- Aim of the exercise -
Print the line containing "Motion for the" and each line after it to the end of the material below. Print nothing else.
━━━━━━━━━━━━━━━━
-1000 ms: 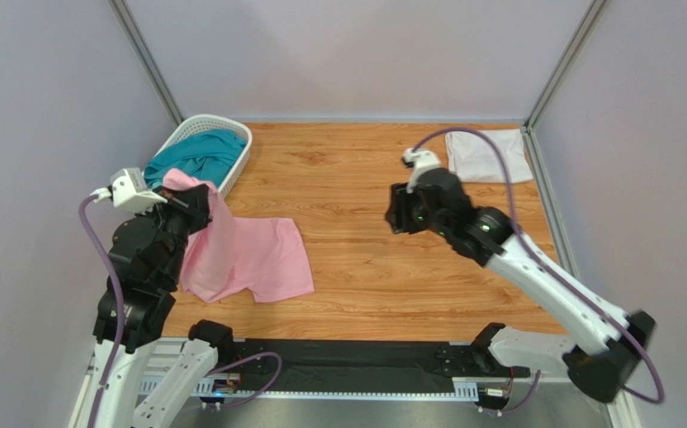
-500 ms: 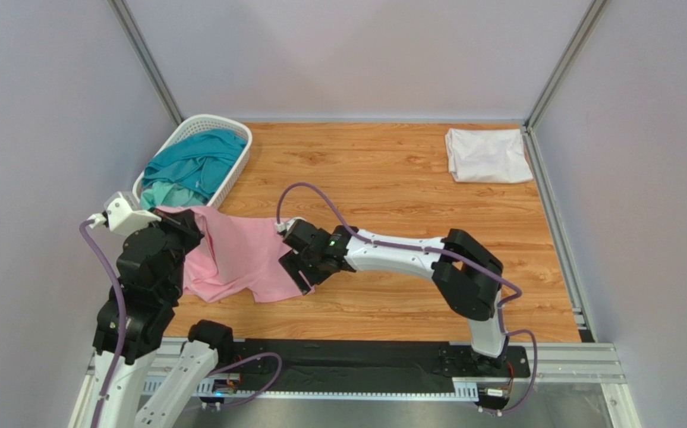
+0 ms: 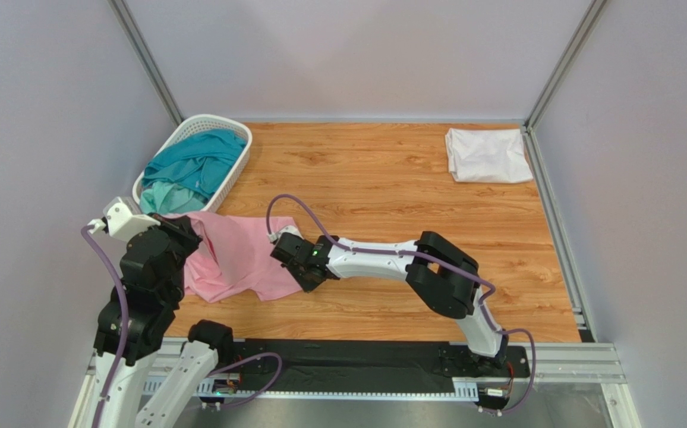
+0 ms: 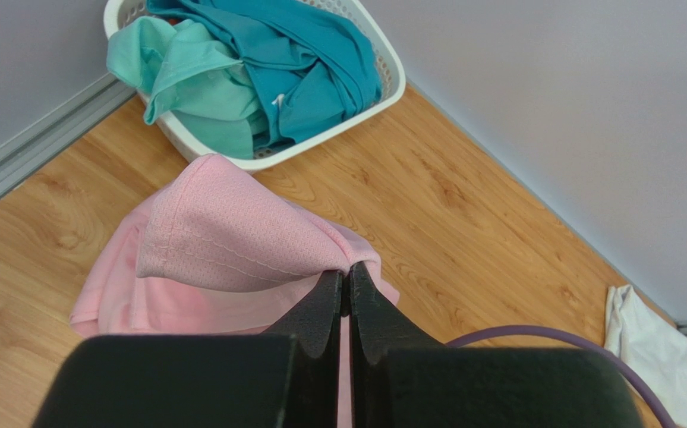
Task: Fold and stack the t-shirts
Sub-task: Flatten the tshirt out
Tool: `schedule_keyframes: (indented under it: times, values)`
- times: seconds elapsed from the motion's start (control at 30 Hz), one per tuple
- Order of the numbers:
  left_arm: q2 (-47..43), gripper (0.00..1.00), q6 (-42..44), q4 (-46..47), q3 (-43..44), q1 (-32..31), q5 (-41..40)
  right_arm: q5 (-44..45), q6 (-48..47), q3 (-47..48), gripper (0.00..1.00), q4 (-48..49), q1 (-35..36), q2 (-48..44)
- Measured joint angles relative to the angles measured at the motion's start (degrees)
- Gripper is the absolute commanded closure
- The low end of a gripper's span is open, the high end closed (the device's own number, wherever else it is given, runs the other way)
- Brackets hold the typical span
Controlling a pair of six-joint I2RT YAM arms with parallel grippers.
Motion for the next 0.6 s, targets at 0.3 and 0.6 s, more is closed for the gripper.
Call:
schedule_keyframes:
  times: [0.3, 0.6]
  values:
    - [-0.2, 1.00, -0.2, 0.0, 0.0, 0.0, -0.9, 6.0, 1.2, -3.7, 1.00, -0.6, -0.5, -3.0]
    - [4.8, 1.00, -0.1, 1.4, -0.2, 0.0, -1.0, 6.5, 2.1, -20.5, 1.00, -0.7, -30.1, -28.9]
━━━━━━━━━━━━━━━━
- Answer to the problem -
Motion for the next 0.6 s, targets at 0.3 and 0.6 s, more is closed for the gripper.
Call:
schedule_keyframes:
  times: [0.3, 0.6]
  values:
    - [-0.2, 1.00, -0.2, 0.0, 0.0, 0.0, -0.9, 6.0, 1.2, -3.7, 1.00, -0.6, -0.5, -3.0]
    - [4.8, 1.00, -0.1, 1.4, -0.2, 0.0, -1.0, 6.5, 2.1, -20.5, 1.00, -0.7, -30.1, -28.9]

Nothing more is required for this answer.